Saturday, May 20, 2017
"Maria" for Seas
Does the moon have a face? It looks as if it does. There are dark patches on the moon called "maria". "Mare" is Latin for sea, "maria" for seas. But there's no water on the moon. And so there are no real seas either. The "maria" are flat areas formed by old volcanic eruptions. The lunar surface also has many craters where it has hit by space debris.
Have you ever seen "shooting stars"? They're really meteors: fiery fragments of space debris. Most debris from outer space burns up as soon as it enters Earth's atmosphere, the layer of air around the planet.
Sometimes a meteor is so big tat it hits Earth before it has time to burn up. Then the meteor is called a meteorite. A large meteorite can create an enormous crater on Earth. That happened once 65 million years ago before people lived on Earth, in the time of dinosaurs. The impact created a series of natural catastrophes.

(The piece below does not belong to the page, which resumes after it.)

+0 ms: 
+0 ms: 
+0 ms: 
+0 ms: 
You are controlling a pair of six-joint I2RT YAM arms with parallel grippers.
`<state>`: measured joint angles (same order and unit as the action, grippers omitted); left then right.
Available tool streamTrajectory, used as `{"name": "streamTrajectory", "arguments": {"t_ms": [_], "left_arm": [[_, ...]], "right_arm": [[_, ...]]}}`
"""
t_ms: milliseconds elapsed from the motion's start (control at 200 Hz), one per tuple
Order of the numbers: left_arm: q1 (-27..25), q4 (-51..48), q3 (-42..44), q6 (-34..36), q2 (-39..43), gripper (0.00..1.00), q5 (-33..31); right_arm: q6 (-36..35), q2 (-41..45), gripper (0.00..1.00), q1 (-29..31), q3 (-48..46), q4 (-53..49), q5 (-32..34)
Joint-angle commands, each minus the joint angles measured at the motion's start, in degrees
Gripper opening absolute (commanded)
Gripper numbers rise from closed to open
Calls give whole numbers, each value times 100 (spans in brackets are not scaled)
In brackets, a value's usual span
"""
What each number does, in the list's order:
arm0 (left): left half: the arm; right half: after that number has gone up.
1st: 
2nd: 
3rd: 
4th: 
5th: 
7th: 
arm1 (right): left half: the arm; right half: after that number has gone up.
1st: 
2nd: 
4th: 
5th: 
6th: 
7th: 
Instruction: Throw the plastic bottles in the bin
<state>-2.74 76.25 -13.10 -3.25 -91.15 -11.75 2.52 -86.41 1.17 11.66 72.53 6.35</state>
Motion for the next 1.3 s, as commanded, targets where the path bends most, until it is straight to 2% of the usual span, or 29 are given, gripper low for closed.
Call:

These days, most scientists think that the dinosaurs - and a lot of other animals and plants - were wiped out by that meteorite.
Around the moon there is no atmosphere as there is on Earth. That's why even the smallest piece of space debris can hit the moon without burning up.
Long ago, meteorites damaged the moon's surface and lava flowed out from inside the moon. That explains how a "mare" is a sea, not of water, but of cooled volcanic rock.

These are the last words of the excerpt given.